Required work | Within the listing below, please show every line carrying the string "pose".

Records supplied |
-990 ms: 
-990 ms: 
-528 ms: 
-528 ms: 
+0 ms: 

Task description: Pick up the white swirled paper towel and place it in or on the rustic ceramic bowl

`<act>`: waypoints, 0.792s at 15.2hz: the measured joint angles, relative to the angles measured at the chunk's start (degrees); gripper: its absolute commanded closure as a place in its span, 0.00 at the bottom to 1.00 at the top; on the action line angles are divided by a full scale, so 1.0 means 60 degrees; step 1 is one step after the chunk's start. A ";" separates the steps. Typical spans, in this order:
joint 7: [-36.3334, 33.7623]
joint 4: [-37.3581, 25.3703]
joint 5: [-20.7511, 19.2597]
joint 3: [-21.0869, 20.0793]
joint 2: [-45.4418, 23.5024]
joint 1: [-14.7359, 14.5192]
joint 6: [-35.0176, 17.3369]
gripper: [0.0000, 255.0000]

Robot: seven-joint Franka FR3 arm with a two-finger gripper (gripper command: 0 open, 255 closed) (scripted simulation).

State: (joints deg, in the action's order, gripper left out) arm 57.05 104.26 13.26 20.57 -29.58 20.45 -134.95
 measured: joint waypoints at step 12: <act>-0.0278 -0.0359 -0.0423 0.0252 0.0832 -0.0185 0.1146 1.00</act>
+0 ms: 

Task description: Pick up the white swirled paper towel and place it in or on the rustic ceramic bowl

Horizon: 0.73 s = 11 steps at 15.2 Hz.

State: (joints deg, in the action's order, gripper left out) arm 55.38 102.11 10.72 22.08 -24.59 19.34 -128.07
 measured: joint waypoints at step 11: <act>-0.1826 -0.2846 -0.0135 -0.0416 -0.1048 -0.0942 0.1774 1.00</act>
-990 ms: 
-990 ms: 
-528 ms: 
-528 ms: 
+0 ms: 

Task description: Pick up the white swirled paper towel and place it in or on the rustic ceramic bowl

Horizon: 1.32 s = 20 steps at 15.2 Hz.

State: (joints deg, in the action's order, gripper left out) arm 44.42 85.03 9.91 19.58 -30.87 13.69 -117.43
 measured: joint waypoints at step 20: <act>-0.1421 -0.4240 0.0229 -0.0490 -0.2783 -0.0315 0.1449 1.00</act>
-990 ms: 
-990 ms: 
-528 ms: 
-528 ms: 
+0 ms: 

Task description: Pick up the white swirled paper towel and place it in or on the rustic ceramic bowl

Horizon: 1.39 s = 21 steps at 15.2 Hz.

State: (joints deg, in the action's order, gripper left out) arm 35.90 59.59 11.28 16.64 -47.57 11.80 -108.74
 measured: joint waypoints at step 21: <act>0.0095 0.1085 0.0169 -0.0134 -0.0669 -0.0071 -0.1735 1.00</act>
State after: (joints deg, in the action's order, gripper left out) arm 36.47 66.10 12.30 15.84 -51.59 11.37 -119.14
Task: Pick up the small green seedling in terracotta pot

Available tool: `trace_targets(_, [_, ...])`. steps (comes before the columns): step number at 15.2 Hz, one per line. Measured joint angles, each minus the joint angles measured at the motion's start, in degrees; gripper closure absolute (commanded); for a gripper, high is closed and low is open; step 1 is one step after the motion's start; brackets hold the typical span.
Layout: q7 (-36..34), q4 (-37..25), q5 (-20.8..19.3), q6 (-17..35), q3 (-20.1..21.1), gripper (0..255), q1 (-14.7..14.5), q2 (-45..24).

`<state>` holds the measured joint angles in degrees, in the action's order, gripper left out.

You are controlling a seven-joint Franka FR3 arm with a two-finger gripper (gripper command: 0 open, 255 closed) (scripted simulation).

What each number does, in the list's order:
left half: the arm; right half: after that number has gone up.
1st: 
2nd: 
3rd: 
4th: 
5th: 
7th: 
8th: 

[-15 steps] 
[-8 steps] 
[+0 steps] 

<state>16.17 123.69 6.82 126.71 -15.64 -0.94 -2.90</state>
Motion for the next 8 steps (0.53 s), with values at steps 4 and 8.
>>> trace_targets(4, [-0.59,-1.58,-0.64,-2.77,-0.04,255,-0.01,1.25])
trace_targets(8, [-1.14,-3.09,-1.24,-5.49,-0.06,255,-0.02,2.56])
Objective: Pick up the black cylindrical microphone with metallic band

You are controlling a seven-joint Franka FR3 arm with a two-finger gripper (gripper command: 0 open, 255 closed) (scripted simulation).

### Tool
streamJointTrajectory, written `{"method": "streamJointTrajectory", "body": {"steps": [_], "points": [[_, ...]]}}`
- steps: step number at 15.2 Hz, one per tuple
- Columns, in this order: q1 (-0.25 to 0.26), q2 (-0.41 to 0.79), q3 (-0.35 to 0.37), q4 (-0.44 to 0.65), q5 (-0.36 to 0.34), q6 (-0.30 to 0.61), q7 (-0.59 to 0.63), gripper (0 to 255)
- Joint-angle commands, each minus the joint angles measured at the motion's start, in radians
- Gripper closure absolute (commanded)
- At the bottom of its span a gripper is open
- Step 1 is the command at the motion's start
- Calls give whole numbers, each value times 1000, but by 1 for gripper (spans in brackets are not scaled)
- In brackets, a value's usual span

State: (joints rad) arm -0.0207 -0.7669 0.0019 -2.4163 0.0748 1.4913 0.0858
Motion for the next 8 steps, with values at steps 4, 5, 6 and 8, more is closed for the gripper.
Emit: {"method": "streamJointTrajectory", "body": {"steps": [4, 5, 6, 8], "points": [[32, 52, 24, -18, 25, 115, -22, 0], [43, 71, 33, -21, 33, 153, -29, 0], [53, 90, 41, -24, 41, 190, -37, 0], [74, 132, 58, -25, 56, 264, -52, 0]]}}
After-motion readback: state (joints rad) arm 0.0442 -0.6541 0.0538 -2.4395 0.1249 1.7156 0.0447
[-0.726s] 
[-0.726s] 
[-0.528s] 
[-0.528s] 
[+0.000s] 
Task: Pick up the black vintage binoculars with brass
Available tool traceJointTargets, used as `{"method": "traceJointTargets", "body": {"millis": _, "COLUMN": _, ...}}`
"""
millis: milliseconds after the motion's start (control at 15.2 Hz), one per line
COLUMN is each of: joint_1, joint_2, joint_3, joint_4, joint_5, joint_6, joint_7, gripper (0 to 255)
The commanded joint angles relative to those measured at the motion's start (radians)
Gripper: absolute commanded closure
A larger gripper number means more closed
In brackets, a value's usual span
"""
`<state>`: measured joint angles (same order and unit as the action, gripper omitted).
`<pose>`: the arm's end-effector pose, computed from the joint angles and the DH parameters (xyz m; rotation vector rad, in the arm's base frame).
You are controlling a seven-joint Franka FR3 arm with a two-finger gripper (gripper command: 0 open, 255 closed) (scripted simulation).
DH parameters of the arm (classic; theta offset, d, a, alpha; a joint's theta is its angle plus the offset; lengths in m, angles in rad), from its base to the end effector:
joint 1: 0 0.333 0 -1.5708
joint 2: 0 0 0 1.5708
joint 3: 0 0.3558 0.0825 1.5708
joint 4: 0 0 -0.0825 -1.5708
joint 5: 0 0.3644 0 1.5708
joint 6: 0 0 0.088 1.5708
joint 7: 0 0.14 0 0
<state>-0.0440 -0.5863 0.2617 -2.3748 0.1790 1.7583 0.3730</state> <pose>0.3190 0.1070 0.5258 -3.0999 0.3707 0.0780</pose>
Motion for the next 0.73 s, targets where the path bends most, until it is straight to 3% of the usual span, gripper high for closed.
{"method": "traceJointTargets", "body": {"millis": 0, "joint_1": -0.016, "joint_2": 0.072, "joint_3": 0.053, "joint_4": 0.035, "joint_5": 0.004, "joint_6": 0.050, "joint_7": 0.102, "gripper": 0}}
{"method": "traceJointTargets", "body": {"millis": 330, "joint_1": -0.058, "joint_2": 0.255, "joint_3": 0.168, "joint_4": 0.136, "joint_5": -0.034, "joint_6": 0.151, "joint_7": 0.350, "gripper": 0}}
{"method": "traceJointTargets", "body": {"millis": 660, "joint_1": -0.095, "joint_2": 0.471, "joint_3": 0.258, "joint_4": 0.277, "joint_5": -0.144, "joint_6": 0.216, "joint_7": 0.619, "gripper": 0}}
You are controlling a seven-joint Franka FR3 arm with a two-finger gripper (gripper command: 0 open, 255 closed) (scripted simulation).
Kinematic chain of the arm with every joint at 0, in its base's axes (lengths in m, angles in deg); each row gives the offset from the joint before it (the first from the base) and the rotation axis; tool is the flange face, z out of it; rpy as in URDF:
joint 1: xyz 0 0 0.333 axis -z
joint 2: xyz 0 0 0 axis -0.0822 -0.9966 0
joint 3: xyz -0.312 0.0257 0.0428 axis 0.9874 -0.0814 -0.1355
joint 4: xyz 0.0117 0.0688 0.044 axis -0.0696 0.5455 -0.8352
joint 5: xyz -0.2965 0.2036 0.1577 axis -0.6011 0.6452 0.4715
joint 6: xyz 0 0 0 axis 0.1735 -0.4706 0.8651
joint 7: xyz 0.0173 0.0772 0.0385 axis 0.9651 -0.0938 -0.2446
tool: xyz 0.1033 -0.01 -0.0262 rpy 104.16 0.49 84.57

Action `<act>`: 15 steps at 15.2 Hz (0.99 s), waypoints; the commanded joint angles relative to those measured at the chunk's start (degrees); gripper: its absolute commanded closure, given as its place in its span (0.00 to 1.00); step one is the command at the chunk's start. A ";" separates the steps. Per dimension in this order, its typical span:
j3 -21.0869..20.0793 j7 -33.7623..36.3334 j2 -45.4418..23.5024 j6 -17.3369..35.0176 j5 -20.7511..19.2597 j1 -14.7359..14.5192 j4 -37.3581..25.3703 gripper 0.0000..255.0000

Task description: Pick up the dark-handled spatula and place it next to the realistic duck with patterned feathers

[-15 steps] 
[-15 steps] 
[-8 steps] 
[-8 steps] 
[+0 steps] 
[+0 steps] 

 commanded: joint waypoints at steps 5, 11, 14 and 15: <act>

Solution for this exercise |
`<pose>`: the arm's end-effector pose, computed from the joint angles and the DH parameters (xyz m; rotation vector rad, in the arm's base frame).
<state>-0.0440 -0.5863 0.2617 -2.3748 0.1790 1.7583 0.3730</state> <pose>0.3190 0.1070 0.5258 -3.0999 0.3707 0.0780</pose>

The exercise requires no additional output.